Lalu bagaimana dengan hubungan kita dengan Tuhan?

Awalnya kita tidak kenal Tuhan. Setelah diperkenalkan baru kita kenal dan tahu. Tetapi itupun belum
sepenuhnya kenal dan tahu. Mengapa? Karena kita mungkin belum bertanya, mencari dan menemukan.

Memang Kita juga belum pernah ngopi bareng dengan Tuhan. Namun, ketika kita tidak mengabari
Tuhan satu hari, Apakah Dia akan mencari kita? apakah Dia akan marah? Atau bahkan Dia akan
memutuskan hubunganNya dengan kita?
Hubungan kita dengan Tuhan melampaui semua itu. Bila bagi manusia LDR itu adalah hubungan jarak
jauh, tetapi LDR itu bagi Tuhan adalah hubungan jarak dekat bahkan intim.

Tuhan selalu ada dan akan selalu ada untuk kita. Tidak peduli kita tengah senang, sedih atau
dikecewakan. Tuhan selalu memperhatikan kita dengan ramah.
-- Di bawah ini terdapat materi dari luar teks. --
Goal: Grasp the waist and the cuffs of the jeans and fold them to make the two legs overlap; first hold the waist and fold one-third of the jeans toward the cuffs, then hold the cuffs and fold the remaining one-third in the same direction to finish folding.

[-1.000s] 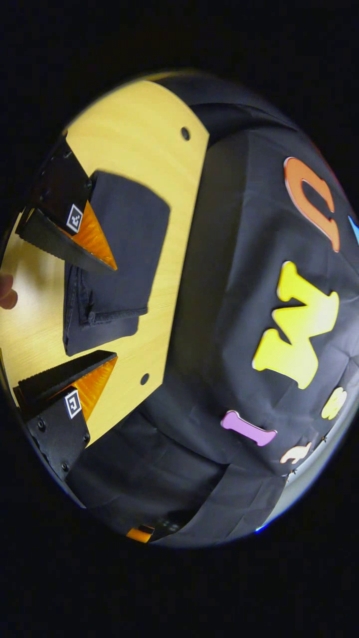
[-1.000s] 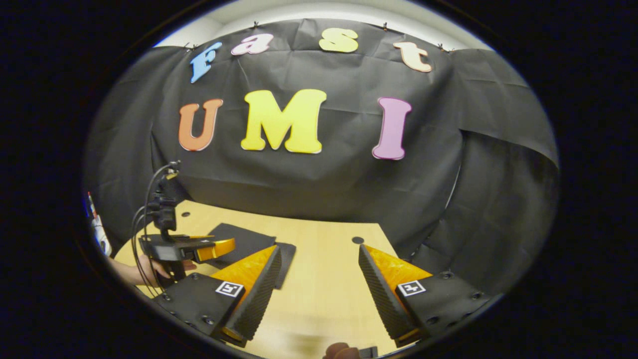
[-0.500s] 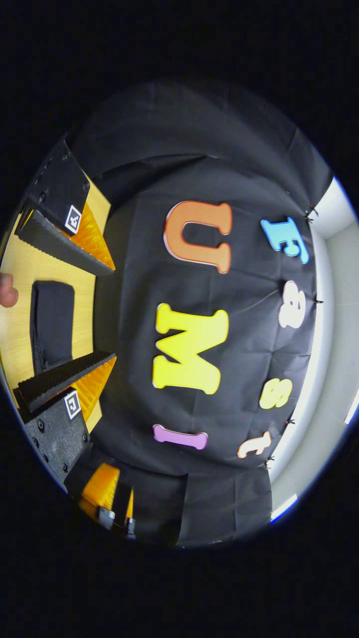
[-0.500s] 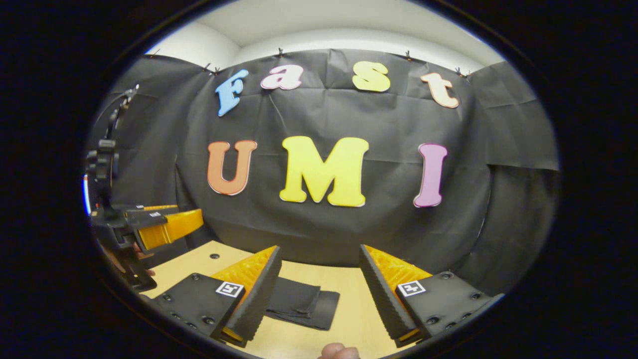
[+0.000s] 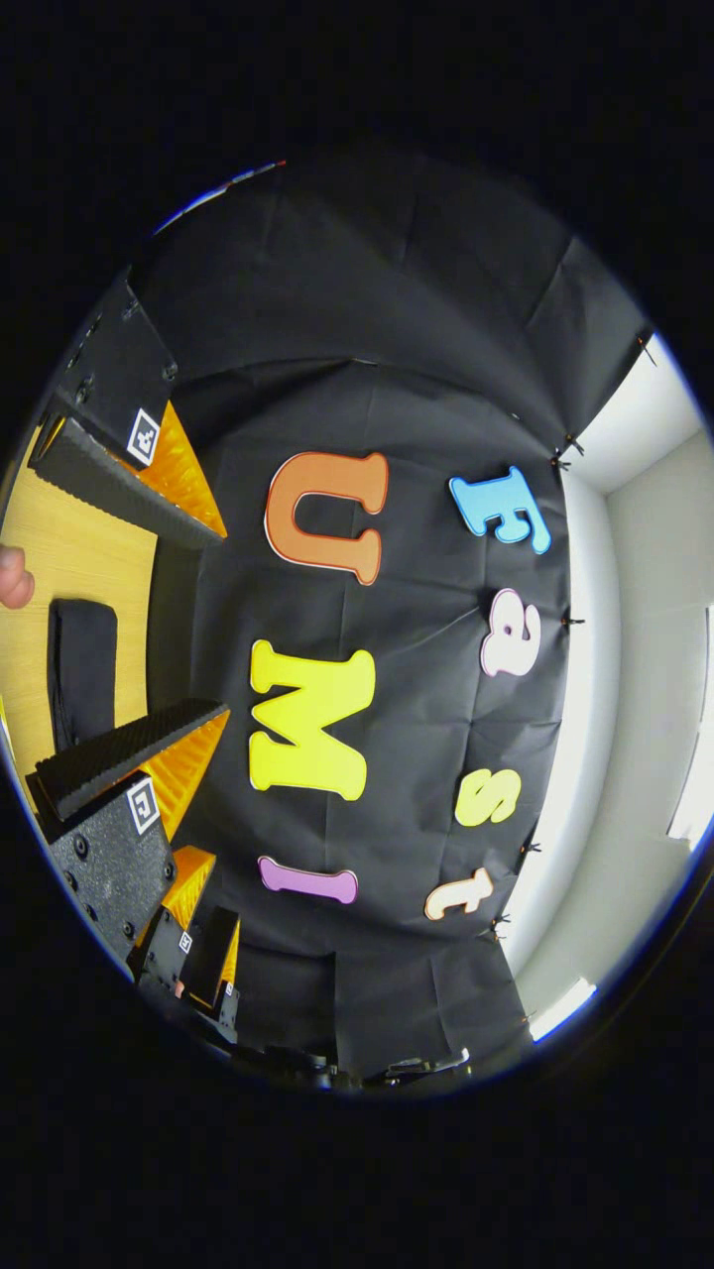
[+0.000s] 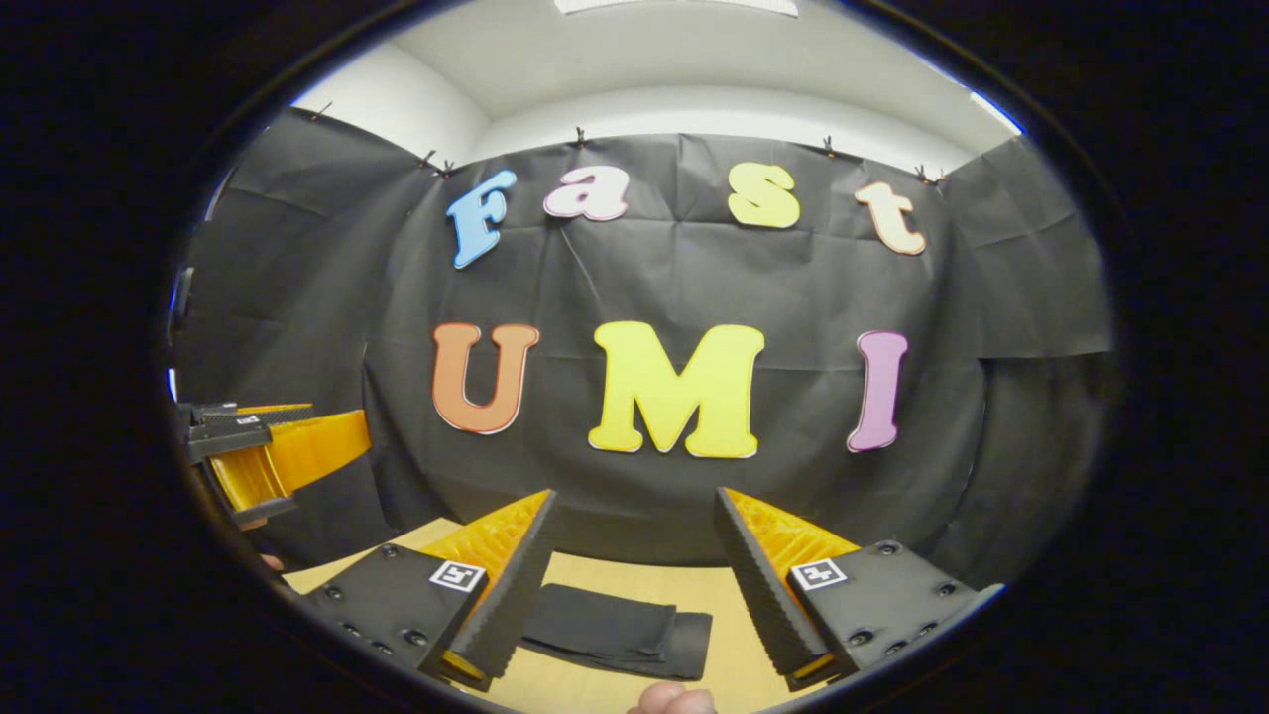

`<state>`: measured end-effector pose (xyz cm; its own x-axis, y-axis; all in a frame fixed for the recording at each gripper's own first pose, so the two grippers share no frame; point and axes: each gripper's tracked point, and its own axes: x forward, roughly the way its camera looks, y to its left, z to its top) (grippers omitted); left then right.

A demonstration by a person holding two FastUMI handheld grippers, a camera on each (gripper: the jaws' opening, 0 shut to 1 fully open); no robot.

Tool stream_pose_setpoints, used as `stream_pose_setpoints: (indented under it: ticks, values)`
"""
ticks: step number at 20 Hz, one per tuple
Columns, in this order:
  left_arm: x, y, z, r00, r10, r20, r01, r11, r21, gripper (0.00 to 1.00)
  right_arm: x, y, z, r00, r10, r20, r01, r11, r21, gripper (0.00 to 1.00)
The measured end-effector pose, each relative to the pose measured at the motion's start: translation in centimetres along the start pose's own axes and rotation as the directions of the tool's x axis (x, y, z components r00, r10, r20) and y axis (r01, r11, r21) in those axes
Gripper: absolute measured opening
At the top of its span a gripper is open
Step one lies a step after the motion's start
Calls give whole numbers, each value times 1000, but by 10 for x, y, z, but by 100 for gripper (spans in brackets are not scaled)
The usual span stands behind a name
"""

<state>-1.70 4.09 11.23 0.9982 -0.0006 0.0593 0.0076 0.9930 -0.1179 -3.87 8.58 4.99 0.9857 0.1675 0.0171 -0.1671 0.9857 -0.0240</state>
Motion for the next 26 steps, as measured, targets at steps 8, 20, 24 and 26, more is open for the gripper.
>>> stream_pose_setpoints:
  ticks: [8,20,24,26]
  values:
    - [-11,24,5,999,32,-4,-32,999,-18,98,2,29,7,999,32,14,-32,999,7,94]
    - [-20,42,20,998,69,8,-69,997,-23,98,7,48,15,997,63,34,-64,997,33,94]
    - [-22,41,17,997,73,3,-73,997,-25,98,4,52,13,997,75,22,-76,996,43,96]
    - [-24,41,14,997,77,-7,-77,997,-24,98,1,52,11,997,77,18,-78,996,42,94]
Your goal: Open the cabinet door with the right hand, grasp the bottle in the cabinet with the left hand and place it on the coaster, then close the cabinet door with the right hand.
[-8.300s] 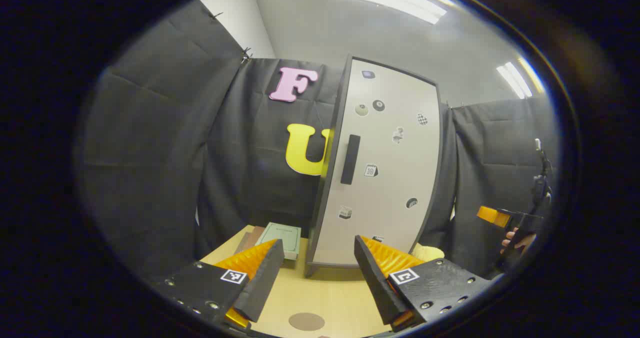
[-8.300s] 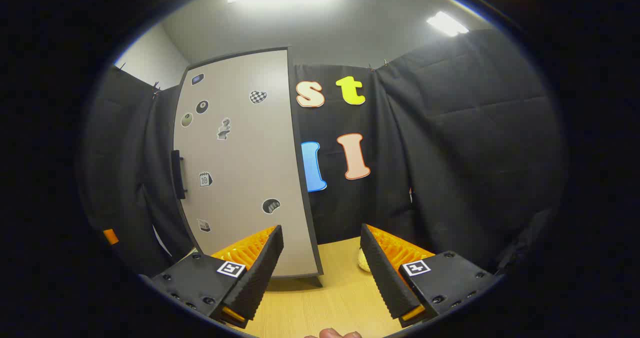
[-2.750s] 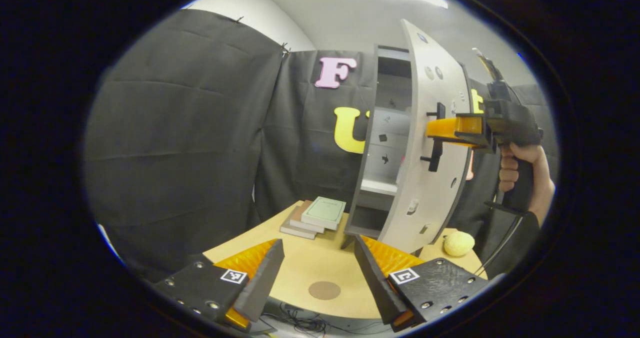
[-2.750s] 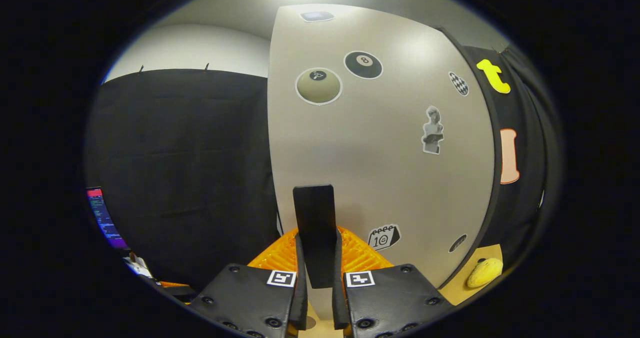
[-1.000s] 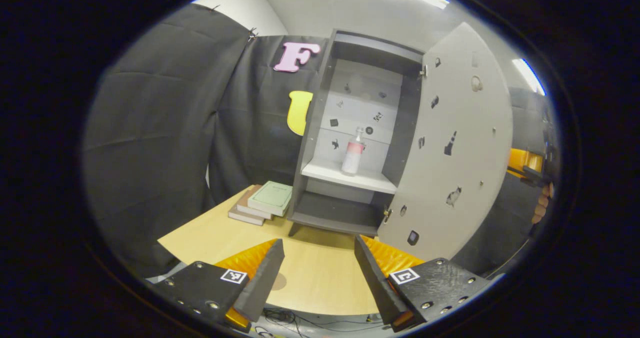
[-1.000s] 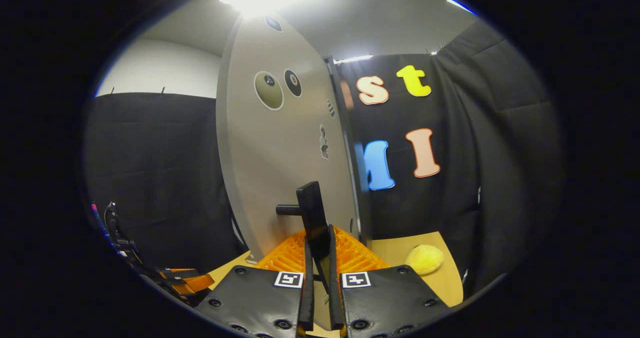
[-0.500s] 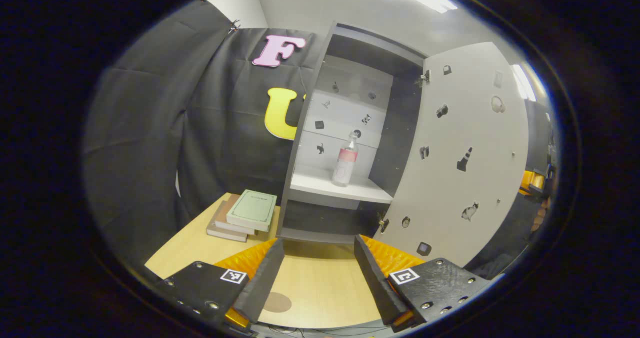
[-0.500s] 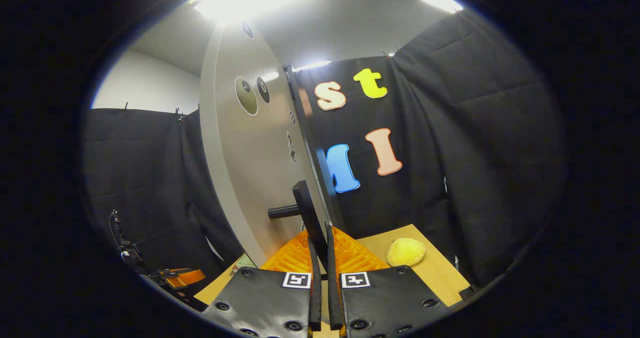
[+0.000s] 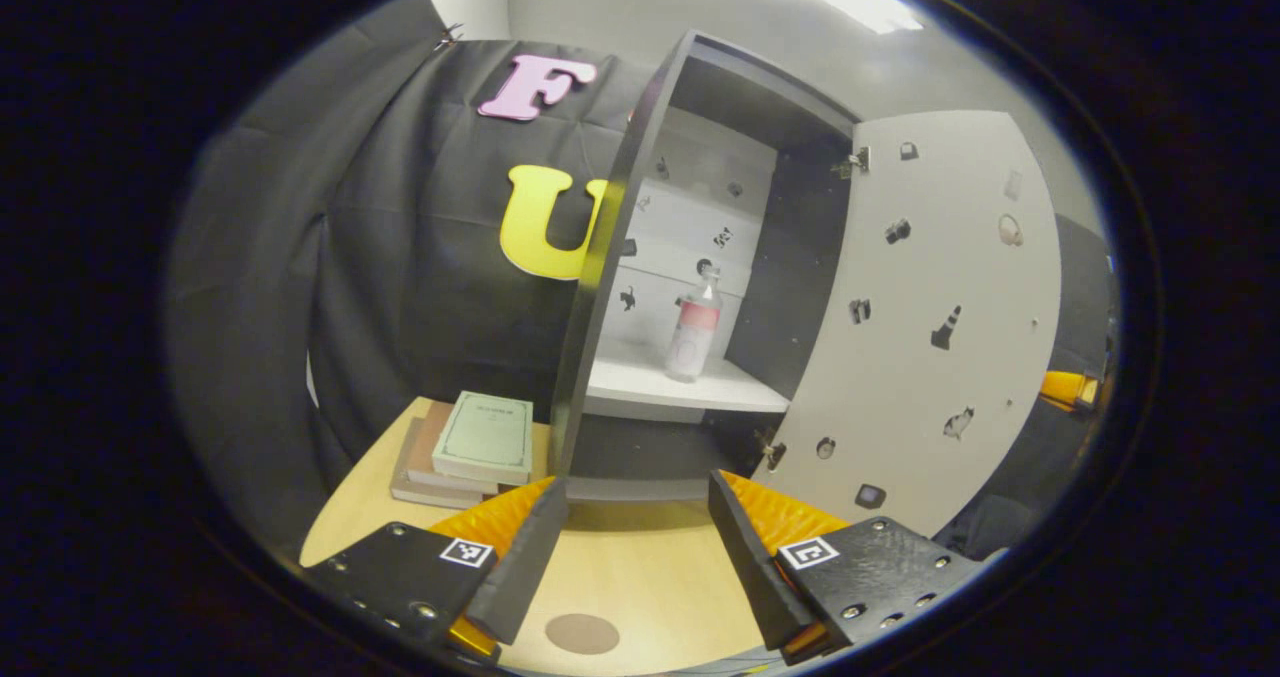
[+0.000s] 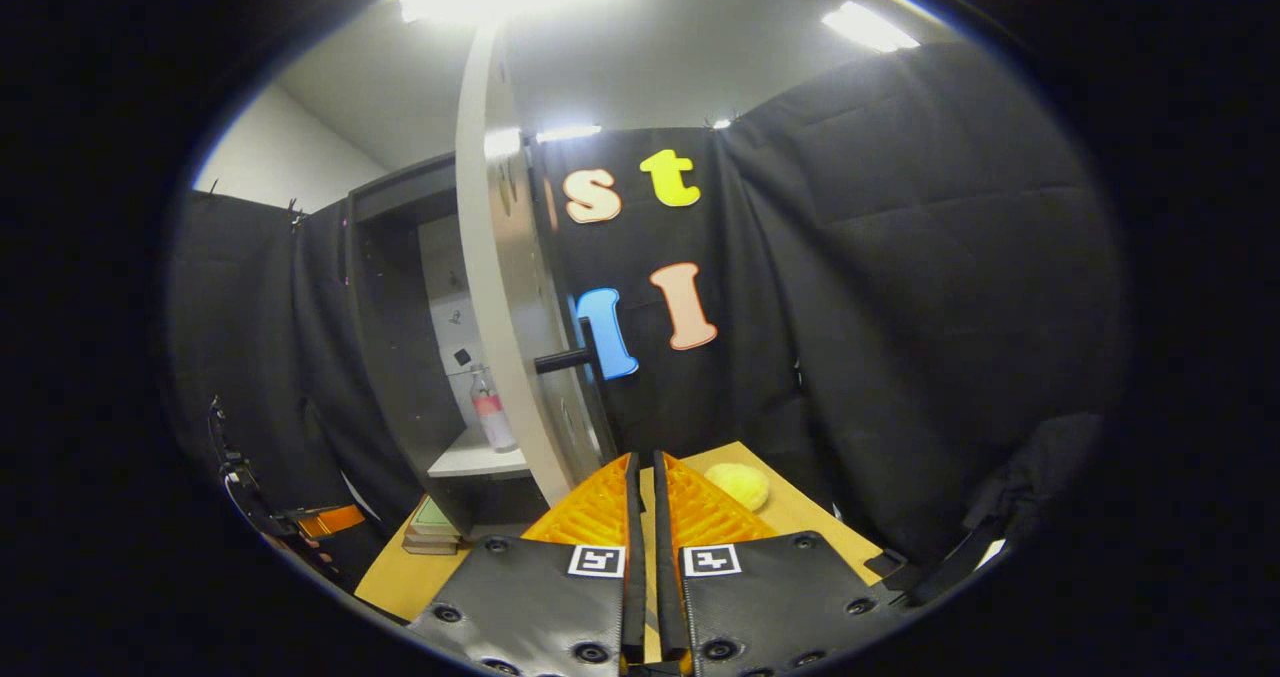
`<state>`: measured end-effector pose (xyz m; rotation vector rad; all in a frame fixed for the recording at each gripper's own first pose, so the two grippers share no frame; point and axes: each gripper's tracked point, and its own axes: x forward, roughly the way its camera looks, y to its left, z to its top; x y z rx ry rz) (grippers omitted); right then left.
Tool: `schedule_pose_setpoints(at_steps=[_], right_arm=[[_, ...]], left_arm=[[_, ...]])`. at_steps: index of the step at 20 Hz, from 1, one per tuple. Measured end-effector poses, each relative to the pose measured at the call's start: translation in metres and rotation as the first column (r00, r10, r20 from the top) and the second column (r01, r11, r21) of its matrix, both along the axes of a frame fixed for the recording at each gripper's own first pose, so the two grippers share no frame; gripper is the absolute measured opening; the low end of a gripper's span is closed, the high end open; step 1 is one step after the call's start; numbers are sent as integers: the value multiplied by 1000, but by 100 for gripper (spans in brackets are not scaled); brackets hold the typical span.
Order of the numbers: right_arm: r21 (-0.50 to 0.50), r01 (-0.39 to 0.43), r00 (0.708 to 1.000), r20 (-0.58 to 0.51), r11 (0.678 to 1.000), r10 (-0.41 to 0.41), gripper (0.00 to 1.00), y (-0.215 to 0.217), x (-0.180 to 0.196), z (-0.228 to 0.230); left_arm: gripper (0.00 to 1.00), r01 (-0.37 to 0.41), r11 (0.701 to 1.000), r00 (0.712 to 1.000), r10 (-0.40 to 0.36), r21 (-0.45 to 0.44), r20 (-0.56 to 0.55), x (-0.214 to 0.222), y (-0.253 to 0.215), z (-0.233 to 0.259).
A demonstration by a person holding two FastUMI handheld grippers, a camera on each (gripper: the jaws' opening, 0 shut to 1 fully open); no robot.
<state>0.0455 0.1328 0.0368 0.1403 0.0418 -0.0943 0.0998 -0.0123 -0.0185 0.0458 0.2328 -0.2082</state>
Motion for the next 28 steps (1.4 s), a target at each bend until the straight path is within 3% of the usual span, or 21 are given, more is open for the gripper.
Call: schedule_pose_setpoints(at_steps=[2,3,5,7,8,10,14,17,19,22,23,28], right_arm=[[-9,79,997,3,997,-79,7,-18,-15,4],[-30,125,992,1,992,-125,0,-30,-22,5],[-50,180,984,6,982,-180,14,-48,-25,15],[-62,215,976,29,975,-214,14,-60,-20,24],[-74,224,974,32,972,-222,5,-66,-16,26],[-103,228,974,14,968,-228,25,-74,2,24],[-104,203,979,8,974,-203,39,-87,43,18],[-53,199,980,-11,979,-200,94,-111,70,16],[-51,206,979,9,977,-206,92,-125,85,20],[-83,229,973,33,970,-227,92,-145,105,25],[-89,231,973,29,969,-229,98,-148,113,22],[-81,200,979,-21,976,-203,98,-158,150,7]], left_arm=[[85,27,997,999,-30,71,32,10,6,13],[88,42,995,998,-46,86,45,13,5,18],[87,58,994,996,-64,93,64,25,1,27],[86,78,994,996,-80,72,36,42,-12,27],[87,77,996,997,-78,54,17,54,-20,30],[88,87,996,996,-87,10,18,76,-35,42],[85,91,996,993,-91,4,78,121,-60,80],[85,104,994,985,-108,39,136,159,-87,106],[85,95,993,982,-105,67,155,188,-104,114],[86,97,995,985,-98,19,143,232,-128,113],[88,98,995,985,-99,13,145,247,-135,114],[87,109,993,983,-115,44,144,301,-162,103]])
Tuhan juga selalu berkontribusi
bilamana kita menginginkannya.

Sejatinya Tuhan selalu mengabari kita dan tidak pernah memutuskan hubunganNya dengan kita. Ketika
kita bernafas dan menghirup oksigen itu adalah bentuk sapaan kabar dari Tuhan untuk kita. Ketika kita
menangis karena beratnya pergumulan hidup yang kita pikul, Tuhan juga kasih kabar kepada kita, bahwa
adalah perlu istrahat sejenak, menenangkan diri. Bahkan ketika oranglain tidak menganggap kita sebagai
manusia adanya atau justru mencampakkan kita, Tuhan juga mengabarkan kepada kita bahwa manusia
adalah ciptaan. Tidak layak sesama manusia bergantung kepada manusia. Untuk itu, Tuhan mau rangkul
kita dengan melihat diri kita dan mengoptimalkan apa yang kita punya, tidak pernah berhenti sampai
kita benar-benar mengupayakan titik nadir penghabisan kita.

Nahh kawan-kawan,

Bila engkau rindu kepada Tuhan cobalah hirup udara secara benar dan perlahan. Bila engkau ingin
melihat wajah Tuhan berilah bantuan kepada mereka yang membutuhkan, hiburlah mereka yang sedih
dan terluka hatinya, doakan dia yang patah semangat, dan ajarlah mereka yang tidak tahu. Dan terakhir
bila engkau ingin nongkrong bersama Tuhan, ajaklah mereka yang tidak seidentitas agamanya
denganmu, tanyakan apa makanannya maka ia akan menanyakan minumanmu, bila saat itu kamu
sedang menyaksikan seseorang yang berdiri dipojokan, jangan sungkan untuk mengajaknya bergabung,
dan temanmu akan menyuguhkan makanan lagi minuman kepadanya.